Friday, January 21, 2005

War isn't always a bad thing

I know. Shocking title, huh? It’s true though.

I only bring this up because every year, at some time, I find myself in a classroom participating in a discussion on World War One.

It’s usually after reading some anti-war novel. This time we were supposed to read Henri Barbusse's Under Fire – and as usual, the class is expected to uniformly walk away with one theme that all of our professors expect us to imbed deep into our consciousness: War is bad. No matter what.

War is always mindless and uncivilized. War is described as the lowest state of being. And all of this is essentially true, if only it weren’t packaged in such misleadingly simple terms.
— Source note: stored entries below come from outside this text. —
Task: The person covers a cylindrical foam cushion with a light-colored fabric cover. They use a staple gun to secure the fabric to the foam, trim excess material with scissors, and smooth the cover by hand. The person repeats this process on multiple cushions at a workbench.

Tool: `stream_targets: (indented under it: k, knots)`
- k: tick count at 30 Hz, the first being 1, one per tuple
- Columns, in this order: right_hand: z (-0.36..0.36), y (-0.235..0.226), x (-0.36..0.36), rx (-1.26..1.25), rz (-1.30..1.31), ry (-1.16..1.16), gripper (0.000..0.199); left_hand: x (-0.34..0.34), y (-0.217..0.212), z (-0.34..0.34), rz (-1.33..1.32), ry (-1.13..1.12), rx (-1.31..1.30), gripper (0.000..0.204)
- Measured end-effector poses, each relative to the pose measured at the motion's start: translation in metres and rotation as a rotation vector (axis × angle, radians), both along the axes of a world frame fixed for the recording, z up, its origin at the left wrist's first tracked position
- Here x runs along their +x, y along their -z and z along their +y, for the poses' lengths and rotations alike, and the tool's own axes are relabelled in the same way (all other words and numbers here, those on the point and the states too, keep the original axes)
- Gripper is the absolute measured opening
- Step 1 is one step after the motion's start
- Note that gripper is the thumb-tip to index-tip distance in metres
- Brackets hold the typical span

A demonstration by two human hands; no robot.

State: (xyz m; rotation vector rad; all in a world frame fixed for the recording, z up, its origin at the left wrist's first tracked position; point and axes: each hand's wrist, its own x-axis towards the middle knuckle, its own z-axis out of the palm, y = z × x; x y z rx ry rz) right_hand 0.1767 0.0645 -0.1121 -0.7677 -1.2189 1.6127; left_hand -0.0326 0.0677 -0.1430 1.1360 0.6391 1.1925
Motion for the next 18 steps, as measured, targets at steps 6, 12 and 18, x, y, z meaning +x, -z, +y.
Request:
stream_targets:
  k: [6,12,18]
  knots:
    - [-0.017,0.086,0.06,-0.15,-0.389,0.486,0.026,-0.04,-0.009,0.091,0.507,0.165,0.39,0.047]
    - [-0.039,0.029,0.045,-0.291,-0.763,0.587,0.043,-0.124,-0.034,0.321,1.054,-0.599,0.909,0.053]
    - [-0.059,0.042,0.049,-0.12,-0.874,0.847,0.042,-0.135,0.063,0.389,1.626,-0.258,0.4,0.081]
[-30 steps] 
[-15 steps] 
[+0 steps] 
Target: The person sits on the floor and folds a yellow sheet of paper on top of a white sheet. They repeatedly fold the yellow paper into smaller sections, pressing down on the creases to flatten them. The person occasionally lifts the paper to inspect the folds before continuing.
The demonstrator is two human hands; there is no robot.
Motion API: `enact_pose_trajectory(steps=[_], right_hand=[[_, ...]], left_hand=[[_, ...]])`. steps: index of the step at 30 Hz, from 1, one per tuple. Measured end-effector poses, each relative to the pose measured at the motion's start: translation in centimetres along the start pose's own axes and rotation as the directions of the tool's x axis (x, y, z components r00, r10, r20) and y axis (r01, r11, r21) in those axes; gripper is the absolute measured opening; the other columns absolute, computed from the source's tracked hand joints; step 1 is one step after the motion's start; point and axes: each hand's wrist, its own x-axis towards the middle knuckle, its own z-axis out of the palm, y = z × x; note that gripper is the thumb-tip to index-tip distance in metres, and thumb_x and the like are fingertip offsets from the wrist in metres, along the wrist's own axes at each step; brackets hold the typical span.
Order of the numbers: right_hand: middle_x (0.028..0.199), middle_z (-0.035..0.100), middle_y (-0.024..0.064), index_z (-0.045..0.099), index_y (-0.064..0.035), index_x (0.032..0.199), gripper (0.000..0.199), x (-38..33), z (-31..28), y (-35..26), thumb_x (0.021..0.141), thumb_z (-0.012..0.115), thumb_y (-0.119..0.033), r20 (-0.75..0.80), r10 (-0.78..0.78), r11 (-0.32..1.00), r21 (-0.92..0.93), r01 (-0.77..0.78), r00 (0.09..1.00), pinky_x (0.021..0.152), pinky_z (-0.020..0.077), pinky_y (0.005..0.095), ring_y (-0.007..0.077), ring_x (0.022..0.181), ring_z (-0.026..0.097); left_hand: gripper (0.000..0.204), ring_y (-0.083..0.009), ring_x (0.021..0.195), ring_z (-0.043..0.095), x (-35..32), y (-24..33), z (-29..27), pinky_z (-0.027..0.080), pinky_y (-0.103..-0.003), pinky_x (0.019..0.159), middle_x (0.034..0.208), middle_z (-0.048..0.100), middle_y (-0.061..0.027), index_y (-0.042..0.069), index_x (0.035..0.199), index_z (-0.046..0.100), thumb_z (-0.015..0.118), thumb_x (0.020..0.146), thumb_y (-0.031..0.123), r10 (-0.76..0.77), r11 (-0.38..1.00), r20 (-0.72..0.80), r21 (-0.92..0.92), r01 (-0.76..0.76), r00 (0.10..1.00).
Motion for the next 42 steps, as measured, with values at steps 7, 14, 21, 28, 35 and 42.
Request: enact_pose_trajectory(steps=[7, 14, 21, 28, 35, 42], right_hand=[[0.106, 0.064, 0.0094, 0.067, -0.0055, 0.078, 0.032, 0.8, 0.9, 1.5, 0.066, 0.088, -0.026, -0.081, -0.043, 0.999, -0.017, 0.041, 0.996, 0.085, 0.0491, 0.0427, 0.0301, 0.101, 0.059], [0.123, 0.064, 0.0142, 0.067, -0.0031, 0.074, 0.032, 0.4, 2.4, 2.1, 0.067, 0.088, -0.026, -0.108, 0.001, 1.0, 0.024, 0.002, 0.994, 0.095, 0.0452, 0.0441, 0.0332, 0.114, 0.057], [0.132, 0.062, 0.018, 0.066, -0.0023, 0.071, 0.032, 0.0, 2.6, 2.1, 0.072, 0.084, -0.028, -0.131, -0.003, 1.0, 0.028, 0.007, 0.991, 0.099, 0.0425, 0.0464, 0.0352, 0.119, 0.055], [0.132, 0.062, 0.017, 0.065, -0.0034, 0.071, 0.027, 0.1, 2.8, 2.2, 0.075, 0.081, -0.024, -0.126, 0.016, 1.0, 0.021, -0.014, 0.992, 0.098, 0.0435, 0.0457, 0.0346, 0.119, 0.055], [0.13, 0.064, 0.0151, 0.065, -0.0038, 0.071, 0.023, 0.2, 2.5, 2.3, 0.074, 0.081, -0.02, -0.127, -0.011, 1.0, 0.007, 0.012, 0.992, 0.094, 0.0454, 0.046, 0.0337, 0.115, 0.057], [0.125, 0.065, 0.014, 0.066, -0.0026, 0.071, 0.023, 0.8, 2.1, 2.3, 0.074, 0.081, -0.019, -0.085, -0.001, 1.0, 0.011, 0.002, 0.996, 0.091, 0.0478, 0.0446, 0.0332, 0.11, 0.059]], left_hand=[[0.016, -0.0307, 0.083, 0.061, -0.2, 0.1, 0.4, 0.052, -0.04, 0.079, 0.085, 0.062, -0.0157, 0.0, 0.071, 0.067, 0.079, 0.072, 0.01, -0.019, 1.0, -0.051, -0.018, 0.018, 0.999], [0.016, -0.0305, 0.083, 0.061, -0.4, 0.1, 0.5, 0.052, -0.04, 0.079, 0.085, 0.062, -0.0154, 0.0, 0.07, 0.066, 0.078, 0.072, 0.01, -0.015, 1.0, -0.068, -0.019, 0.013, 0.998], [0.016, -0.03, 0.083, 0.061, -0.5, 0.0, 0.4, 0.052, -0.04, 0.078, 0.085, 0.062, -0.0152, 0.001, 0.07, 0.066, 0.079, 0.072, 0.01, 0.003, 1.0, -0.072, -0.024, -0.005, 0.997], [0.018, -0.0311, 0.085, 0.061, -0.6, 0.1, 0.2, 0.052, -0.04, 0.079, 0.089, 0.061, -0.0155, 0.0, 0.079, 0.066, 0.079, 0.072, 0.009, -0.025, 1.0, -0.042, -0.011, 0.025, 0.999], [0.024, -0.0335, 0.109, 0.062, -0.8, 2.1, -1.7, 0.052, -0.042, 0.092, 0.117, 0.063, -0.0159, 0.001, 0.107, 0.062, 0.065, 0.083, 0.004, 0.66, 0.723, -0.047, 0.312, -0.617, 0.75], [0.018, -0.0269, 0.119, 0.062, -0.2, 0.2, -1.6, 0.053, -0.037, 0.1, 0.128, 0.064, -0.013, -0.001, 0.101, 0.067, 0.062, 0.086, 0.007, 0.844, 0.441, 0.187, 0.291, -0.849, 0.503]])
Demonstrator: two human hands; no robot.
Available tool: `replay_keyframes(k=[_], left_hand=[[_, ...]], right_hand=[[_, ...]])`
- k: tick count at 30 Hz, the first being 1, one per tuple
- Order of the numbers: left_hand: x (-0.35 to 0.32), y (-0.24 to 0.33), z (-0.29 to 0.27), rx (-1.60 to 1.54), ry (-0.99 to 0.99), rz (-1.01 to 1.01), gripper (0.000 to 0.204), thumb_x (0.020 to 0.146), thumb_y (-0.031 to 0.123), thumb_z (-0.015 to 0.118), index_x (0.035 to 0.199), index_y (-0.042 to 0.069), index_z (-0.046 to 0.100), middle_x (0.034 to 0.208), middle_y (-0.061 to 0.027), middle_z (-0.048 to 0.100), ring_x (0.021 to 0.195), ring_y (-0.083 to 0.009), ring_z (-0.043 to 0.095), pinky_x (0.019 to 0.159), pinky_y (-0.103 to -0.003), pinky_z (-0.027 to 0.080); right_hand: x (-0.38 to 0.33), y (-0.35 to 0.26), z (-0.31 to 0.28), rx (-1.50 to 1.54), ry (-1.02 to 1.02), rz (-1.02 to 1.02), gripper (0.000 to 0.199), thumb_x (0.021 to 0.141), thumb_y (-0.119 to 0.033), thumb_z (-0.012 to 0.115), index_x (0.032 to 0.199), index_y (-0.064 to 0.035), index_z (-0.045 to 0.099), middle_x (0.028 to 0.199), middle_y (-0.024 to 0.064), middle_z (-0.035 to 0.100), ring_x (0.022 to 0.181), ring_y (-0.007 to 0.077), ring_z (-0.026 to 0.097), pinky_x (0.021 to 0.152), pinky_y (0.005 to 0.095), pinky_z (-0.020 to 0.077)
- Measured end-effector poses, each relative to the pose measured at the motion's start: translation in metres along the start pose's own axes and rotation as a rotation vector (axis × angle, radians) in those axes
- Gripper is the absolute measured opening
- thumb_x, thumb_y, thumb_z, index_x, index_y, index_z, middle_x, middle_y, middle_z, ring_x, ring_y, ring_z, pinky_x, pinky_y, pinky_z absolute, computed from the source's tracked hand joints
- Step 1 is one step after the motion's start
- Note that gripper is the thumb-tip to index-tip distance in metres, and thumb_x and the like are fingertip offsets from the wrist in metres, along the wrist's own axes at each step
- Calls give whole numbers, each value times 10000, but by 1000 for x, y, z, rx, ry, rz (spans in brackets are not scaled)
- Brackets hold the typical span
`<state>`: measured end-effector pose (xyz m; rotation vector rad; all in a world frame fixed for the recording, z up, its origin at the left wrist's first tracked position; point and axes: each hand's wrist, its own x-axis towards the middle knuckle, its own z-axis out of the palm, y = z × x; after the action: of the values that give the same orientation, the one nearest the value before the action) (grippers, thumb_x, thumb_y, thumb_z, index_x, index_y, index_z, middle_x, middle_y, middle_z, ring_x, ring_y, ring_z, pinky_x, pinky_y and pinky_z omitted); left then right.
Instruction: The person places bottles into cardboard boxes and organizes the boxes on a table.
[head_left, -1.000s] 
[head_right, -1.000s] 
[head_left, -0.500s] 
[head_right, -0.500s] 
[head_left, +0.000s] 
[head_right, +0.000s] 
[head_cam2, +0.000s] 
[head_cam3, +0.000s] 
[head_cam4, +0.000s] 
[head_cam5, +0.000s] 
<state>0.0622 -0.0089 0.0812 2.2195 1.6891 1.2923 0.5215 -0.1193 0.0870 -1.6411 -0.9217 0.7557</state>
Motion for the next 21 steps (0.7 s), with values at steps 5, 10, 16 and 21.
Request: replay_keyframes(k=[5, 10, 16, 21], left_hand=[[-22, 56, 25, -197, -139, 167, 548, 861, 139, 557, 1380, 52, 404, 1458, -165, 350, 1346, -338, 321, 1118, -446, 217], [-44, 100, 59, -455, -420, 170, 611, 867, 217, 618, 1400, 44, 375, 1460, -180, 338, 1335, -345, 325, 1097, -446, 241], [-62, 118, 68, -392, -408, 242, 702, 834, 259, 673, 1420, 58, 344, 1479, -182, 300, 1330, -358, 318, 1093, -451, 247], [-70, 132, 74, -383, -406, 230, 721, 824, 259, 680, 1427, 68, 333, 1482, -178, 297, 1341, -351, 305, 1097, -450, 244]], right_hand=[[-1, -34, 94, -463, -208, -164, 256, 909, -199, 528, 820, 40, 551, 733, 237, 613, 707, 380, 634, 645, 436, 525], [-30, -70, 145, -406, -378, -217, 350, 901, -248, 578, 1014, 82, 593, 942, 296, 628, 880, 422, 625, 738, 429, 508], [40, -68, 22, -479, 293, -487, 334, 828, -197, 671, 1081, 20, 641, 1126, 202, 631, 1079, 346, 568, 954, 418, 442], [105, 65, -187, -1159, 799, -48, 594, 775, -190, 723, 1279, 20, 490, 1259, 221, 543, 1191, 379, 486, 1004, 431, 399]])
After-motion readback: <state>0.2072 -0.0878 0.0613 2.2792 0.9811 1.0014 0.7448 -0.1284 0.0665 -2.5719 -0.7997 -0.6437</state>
Professors pick World War One as a representative for all wars because of how unique it was. The battle lines remained essentially unchanged for 4 full years. There was no progress in the war. People died and that was it. Nothing was accomplished – no tyrannies were gloriously defeated and the deaths of most French and German soldiers were so completely in vain.

The war’s deeply horrific nature is necessary for professors to indoctrinate their students to believe that all war is bad. Nothing good can come from war, because World War One was so bad, they say. Even if you’re fighting in self defense or pre-emptively eliminating a threat, war can never be good. Even when a bunch of Fascist Islamic militants declare war on western society, even then, war serves no purpose. It would be more honourable, apparently, to suffer the consequences of appeasement than to invade, defeat and depose an outlaw regime. It would be more righteous to turn a blind eye to enemies that hope for destruction to befall your nation than it would be to stand up to them.

Why? Just because World War One was so bad? That might sound like a rhetorical question, but I’m being sincere. I’ve never actually understood the left’s total and complete opposition to all forms of armed conflict, particularly when they oppose it in a situation of self defense. Is someone like Bush always trying to steal someone’s oil or is there a deeper reason? Is the sovereignty of someone like Saddam or Kim Jong Il really that sacred? And in many (but not all) cases, is democracy really not that much better than “other forms of government”?

War is bad thing most of the time. Not always though - moral and practical justifications or the lack thereof (self defense, pre-emption, future peace, etc.) are what really define it.